At home, Chicago was burning with resentment and violence toward outsiders claiming neighborhoods passed from Italians to Poles to Slavs before them. Chicagoans pummeled Martin Luther King and his followers with rocks during a procession in the 1960s. There were marches, raids, riots, and all the tension boiling over for the nation to witness at the 1968 Democratic National Convention.

“These neighborhoods were changing with great pain and suffering,” Cavalier Ken Nolan remembered. “They were burned out and there were fights. Charlie Ferrera with the Royal Airs—when he’d come home he’d park right in front of the house and wrap a chain around his hand to make sure he’d get to his house in one piece. All this racial change that was supposed to be happening in the city, it wasn’t happening. It wasn’t very pleasant.”

Warren intended to win the argument when it came to his corps. He encouraged Mondy to recruit friends to join, figuring a group would be harder to turn down than an individual. “‘I don’t know why he can’t join the corps,’” Warren blasted his managers. “‘He’s got balls. He’s not a girl. Let him come in and join!’ I knew I’d have no trouble with the boys.”

Drum corps taught the Cavaliers tolerance. Even if their own ranks were all-white, they’d competed against and admired the performances of black groups. Their shared vocation meant a shared respect. When the ignorance and meanness of the world-at-large threatened to seep in, corps folks circled the wagons and stood up for their own.

Adolph DeGrauwe attended a vocational high school in 1950s Chicago struggling with integration. Sometimes fights erupted. “I had a Cavalier jacket on, thank goodness, because a couple guys from Giles were there, and they got me out, and then they had the fight.”

Bill Dragland remembered a 1950s show in Michigan City where carloads of local toughs circled the parking lot, leering at the Giles kids. “We said, ‘We’re not leaving until they leave.’ We stayed in the parking lot. A lot of us were standing out there. We stood there and then they left. Giles got on their buses. They left, and then we left.”

The Yellow Jackets returned the favor when Cavaliers bravado irked corps on the short end of the tally in Streator, Illinois. The corps beat the Vanguard by 10 points, and some wise guy grabbed a Kotex from the women’s restroom and nailed it above the Vanguard dressing room with the legend “beat by 10.3” scrawled above. As the Cavaliers marched a final time around the field and approached the gate, drum major Bruce Tietgen warned his charges not to start a fight, “but if anybody touches a Cavalier, it’s lights out.” As the Cavaliers exited, Giles lined up next to them, clapping, blocking any ruckus before it could get started.
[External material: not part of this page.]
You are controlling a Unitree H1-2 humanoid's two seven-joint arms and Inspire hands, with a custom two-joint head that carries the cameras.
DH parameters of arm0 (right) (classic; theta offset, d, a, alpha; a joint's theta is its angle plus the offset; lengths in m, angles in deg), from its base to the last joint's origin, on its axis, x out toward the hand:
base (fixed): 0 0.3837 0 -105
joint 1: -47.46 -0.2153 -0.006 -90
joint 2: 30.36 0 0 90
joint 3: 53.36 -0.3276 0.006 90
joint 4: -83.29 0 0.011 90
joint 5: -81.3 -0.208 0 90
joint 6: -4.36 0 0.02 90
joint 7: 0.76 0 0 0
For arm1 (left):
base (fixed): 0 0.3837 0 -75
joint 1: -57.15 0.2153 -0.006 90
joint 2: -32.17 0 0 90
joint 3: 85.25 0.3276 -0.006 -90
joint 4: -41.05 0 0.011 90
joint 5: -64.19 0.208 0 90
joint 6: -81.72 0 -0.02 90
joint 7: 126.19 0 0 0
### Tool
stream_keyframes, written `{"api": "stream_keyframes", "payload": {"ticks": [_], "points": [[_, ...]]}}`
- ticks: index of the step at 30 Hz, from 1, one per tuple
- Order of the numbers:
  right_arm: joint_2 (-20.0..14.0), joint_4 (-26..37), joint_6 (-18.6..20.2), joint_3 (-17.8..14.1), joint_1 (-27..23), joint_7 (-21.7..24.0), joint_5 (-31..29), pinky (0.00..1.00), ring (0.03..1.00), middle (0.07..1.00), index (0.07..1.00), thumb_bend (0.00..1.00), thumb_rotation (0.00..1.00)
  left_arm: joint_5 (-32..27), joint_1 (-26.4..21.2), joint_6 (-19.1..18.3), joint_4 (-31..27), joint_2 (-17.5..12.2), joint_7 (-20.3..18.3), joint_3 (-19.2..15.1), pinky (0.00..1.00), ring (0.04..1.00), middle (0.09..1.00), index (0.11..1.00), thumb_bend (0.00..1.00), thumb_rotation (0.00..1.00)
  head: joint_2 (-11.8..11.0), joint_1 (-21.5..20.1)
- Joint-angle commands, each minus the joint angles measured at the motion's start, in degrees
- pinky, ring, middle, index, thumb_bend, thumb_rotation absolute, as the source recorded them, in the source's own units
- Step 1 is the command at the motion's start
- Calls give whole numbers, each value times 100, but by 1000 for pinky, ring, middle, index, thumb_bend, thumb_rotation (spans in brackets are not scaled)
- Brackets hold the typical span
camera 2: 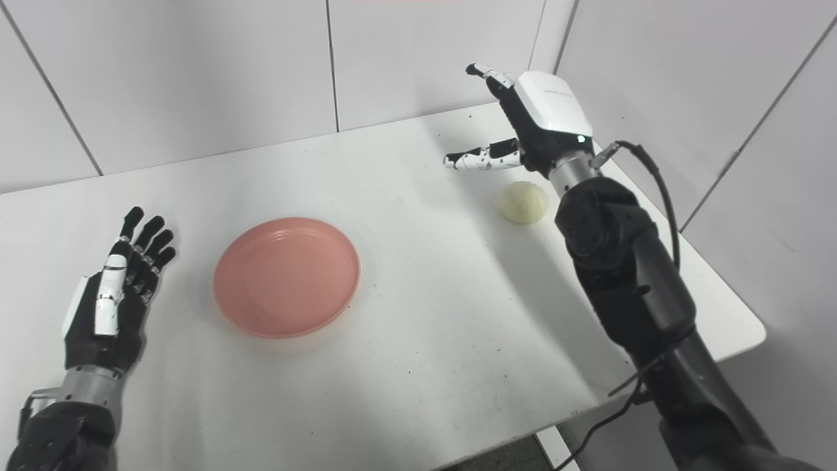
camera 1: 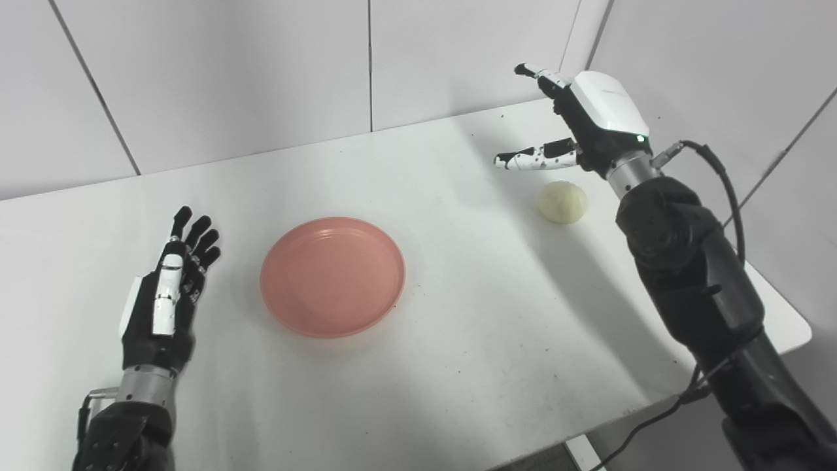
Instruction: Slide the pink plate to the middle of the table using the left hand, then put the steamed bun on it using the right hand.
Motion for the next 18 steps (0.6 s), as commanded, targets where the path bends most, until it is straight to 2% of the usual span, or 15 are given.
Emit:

Among the ranks what really mattered was, Can he make us better? Can he play? “They had to meet the same kind of standards, and they would toe the mark,” Larry McCormick said. “And if they could play the horn and did the work, they were accepted.”
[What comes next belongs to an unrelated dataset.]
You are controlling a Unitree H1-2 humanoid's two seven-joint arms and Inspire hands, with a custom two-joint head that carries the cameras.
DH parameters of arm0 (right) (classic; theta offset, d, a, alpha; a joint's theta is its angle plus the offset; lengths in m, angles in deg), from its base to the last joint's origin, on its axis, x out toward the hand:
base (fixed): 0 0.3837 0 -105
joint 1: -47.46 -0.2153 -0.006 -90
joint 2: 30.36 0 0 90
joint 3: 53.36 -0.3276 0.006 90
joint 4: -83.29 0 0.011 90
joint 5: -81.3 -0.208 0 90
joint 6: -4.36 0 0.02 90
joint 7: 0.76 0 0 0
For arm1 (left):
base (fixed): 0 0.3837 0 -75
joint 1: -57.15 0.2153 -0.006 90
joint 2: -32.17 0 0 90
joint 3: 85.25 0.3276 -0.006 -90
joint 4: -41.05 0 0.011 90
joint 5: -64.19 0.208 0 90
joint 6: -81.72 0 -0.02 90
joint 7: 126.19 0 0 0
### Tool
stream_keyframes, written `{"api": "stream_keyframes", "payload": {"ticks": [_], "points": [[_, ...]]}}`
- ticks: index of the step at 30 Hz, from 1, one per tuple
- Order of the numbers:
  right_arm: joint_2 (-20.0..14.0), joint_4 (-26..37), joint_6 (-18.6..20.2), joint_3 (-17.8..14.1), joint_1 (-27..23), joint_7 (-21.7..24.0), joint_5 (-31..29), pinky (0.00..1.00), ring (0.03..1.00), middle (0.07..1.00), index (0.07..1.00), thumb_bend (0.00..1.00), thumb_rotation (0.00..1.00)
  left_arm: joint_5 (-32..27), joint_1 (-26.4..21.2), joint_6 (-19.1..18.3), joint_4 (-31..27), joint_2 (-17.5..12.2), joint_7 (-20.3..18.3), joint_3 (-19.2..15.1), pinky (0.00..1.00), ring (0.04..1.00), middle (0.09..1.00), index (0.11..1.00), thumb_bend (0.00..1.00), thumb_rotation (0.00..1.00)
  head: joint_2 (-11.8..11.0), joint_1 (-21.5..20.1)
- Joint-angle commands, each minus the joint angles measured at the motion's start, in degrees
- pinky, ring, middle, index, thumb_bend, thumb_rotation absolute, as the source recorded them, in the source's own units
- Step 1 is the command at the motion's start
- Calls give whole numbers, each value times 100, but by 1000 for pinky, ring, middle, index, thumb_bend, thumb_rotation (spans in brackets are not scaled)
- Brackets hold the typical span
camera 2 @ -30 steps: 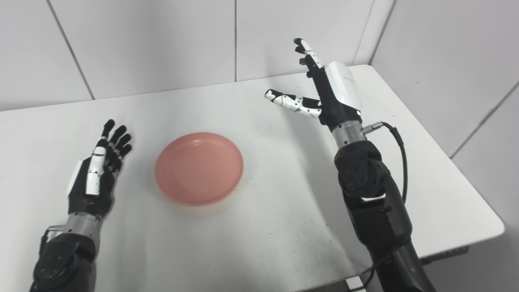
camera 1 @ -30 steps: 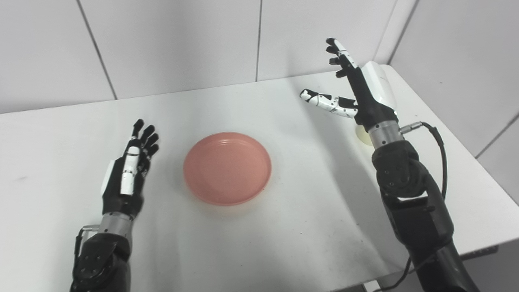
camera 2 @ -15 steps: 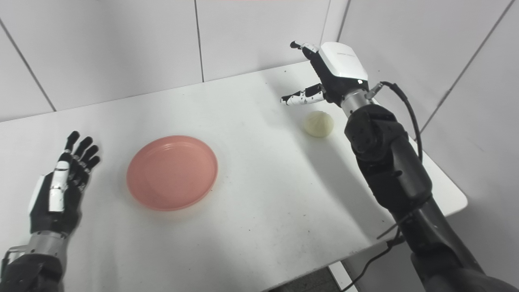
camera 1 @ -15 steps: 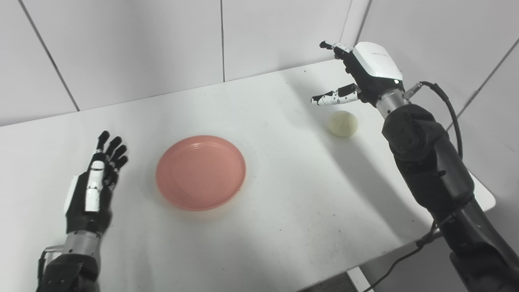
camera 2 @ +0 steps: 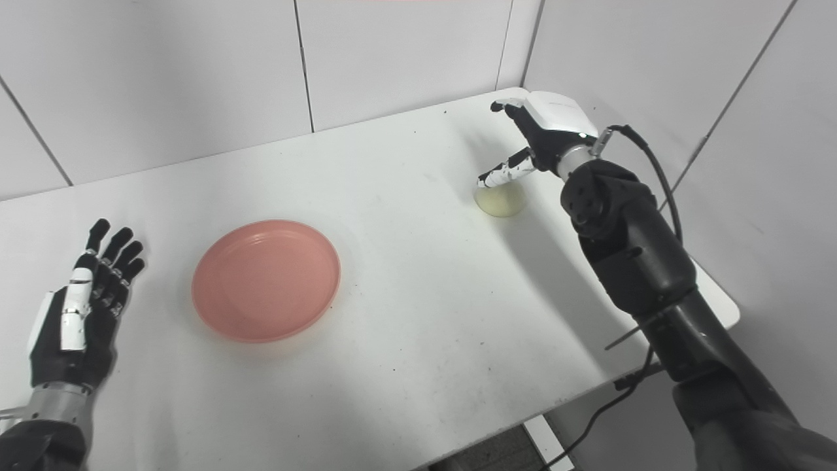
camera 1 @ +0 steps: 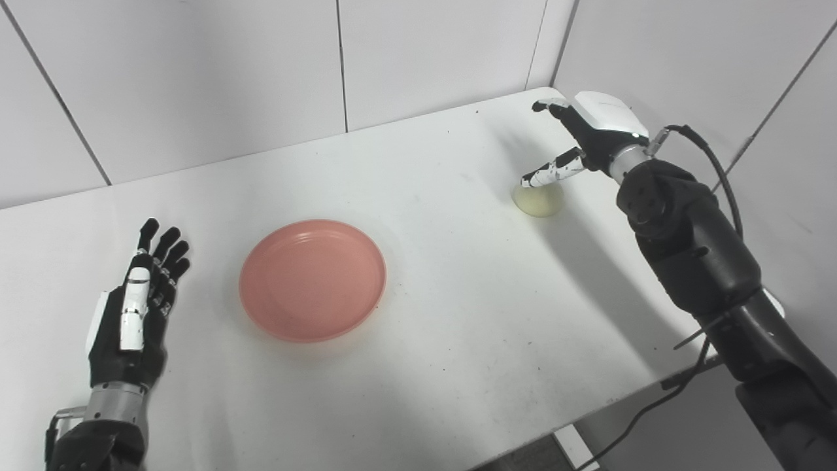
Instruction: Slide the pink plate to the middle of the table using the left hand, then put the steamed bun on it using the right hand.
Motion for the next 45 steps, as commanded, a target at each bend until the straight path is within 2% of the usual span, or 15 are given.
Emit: {"api": "stream_keyframes", "payload": {"ticks": [1, 4, 7, 11, 15, 17, 20, 25, 30, 31, 34, 37, 45], "points": [[-137, -52, -25, -17, -254, -168, -9, 691, 855, 908, 852, 905, 303, -37, 512, -36, 342, -148, -92, -57, 966, 947, 957, 971, 384, 1000, 2, 2], [-62, -239, -100, 63, -282, -296, -55, 622, 790, 882, 838, 911, 280, -39, 526, -74, 292, -155, -89, -56, 969, 950, 959, 971, 379, 1000, 21, -16], [-29, -355, 4, 152, -353, -222, -14, 608, 783, 884, 841, 907, 286, -56, 542, -103, 236, -160, -90, -55, 967, 949, 958, 970, 378, 1000, 34, -15], [-40, -571, 49, 227, -434, -116, 14, 663, 817, 880, 843, 903, 308, -63, 556, -141, 179, -155, -78, -55, 970, 952, 962, 973, 374, 1000, 52, -10], [-12, -695, 57, 229, -451, -13, 70, 636, 789, 850, 837, 898, 308, -51, 573, -190, 121, -161, -71, -53, 970, 951, 961, 974, 373, 1000, 76, -6], [-10, -780, 55, 255, -465, -33, 37, 718, 848, 886, 831, 898, 298, -55, 580, -211, 94, -165, -76, -53, 972, 953, 963, 977, 370, 1000, 91, -11], [-8, -904, 56, 323, -522, 62, 86, 740, 864, 896, 834, 888, 297, -89, 586, -221, 86, -167, -103, -65, 973, 956, 964, 978, 370, 1000, 110, -12], [66, -1021, 59, 321, -594, 267, 313, 685, 824, 888, 844, 886, 314, -87, 596, -246, 61, -172, -122, -74, 981, 959, 965, 981, 377, 1000, 130, -22], [68, -1142, 58, 288, -635, 381, 446, 706, 840, 887, 844, 884, 309, -83, 604, -267, 70, -184, -135, -90, 977, 959, 965, 980, 380, 1000, 158, -31], [46, -1148, 58, 297, -629, 385, 465, 741, 862, 889, 842, 880, 310, -79, 604, -276, 70, -184, -134, -93, 975, 958, 965, 980, 385, 1000, 158, -31], [-9, -1150, 58, 339, -621, 489, 606, 766, 877, 900, 847, 867, 338, -66, 604, -265, 78, -190, -137, -100, 971, 957, 965, 980, 387, 1000, 169, -37], [18, -1146, 59, 252, -601, 578, 673, 779, 886, 910, 849, 866, 331, -100, 609, -290, 55, -195, -174, -108, 975, 958, 967, 981, 383, 1000, 180, -37], [46, -1136, 55, 295, -563, 486, 694, 731, 827, 863, 819, 858, 281, -121, 622, -341, 15, -182, -198, -139, 979, 961, 968, 981, 394, 1000, 207, -30]]}}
Mondy returned in September 1965, as promised. And Warren took Mondy to his audition, where he was assigned second baritone. Mondy was introduced to the rest of the corps at Wednesday rehearsals as their newest member. He credited bass horn Will Love as first to personally welcome him. “I was all by myself, the only black in the room, and they made me feel loved, and they made me feel welcome,” Mondy said. “They were nice—it looked like they were prepared for it, so whatever (Don) did, he prepared them for it. Sal seemed happy about it. I think he wanted some black guys in the horn line. ‘I always admired black musicians,’ is what he said.”